Hear what you are saying - but we still have this general concept in UK law of having to be proven guilty - we are not yet fully at a place of having to prove yourself innocentso it is up to Getty to prove that they are their photos, not the user prove innocence.
Alasdair
Hear what you are saying - but we still have this general concept in UK law of having to be proven guilty - we are not yet fully at a place of having to prove yourself innocentso it is up to Getty to prove that they are their photos, not the user prove innocence... in cases where Getty have digitally watermarked the photos (which as I linked to earlier they have been doing for 13 years - the majority life of the internet) then that proof is simple...
Alasdair
But if you have full details of provenance then you have enough mud to stop the action prgressing. Getty etc are not going to waste money taking someone to court for a piddly amount when that person has documentary evidence of acting in good faith.
Dear Alasdair
But copyright law, at this level, is not to do with guilt or innocence; its to do with using someone elses property. If you don't have permission you are infringing, period. There is no 'innocent' defence in copyright cases. (Except one exception which is so rare to have only appeared in theory books.)

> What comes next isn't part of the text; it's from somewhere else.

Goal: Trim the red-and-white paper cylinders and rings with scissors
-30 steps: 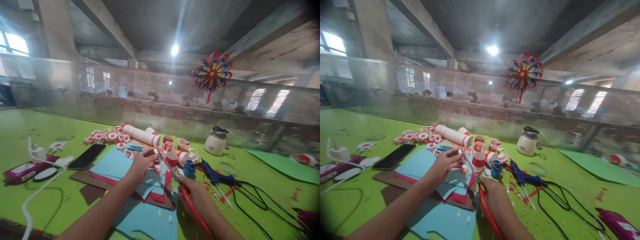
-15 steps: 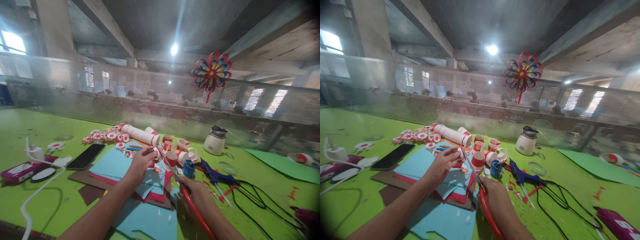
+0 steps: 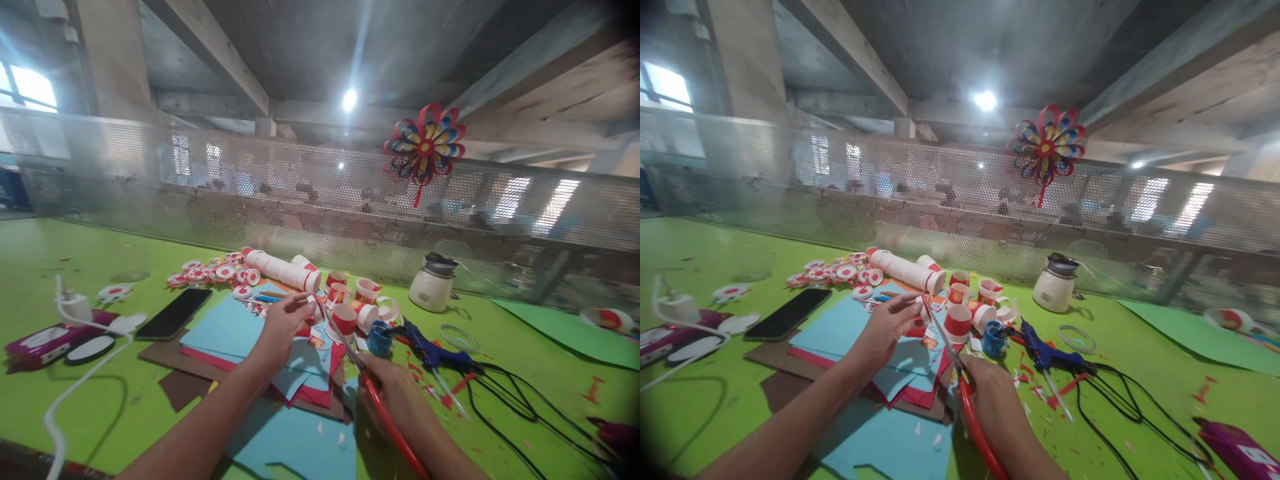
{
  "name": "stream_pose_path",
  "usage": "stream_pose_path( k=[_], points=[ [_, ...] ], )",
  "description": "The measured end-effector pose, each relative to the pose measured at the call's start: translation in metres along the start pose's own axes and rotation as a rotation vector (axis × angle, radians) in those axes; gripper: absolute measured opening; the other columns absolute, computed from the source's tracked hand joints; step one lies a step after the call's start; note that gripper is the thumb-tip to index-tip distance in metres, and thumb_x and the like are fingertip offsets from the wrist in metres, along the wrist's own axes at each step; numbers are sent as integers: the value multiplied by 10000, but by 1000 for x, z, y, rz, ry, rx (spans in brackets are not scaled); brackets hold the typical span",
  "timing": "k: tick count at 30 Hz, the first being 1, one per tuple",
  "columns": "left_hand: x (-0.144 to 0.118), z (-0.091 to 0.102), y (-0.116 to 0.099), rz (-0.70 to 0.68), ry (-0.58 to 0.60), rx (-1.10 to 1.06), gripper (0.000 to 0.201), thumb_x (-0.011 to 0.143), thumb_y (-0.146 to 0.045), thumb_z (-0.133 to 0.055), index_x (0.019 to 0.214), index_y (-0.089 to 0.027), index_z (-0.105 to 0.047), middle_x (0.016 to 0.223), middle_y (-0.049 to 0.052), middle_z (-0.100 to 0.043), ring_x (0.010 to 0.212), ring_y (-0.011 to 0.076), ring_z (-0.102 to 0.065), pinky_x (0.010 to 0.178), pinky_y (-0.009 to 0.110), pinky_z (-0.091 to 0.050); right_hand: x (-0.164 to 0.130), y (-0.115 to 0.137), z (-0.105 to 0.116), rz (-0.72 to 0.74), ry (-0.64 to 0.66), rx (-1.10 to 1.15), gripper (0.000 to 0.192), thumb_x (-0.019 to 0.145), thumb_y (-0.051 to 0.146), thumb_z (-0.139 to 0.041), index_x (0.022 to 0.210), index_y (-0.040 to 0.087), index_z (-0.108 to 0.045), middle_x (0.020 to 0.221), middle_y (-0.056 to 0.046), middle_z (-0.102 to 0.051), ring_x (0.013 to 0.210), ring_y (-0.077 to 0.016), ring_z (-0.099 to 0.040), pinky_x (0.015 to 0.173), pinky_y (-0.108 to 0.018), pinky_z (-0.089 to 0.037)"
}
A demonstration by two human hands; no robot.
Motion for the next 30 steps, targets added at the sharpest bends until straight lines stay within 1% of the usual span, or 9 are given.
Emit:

If someone goes to court with a defence that the image is not a Getty image how do they establish otherwise?
Is it?
- I purchase an image from Getty properly
- I pop it on my website
- Some git nicks it from my website
- Same git pops it on a $0.99 a fling stock site
- You buy the image from there
- You use it on your site
Some time passes...
- You get a massive bill 2 years later.
- The library you brought the images from isnt about any more
- Neither is the git that nicked the image
---
- a web dev buys some images from Getty
- images incorporated in template
- template is syndicated
- the web dev dindt realise or find out the complete usage restrictions
- you buy the template from the syndicated seller that is making a few pence a throw
- the original webdev gets real job and pulls his site
some time passes....
you get a massive bill from Getty, and are left holding the baby, because the place you brought the template from has vaporised, and you cant trace the developer
Alasdair, while I agree with you that that is how it SHOULD be, sadly the law differs.
In law, you have to accept the word from Getty that they own the rights to the image. demanding proof isn't a legal requirement. They will write back and say 'we confirm we have the sole rights to this image. please do xyz etc.
the ONLY time they are legally required to provide definitive documentary evidence, is when going to court. By which time it will have cost the alleged infringer a lot of money in legal costs.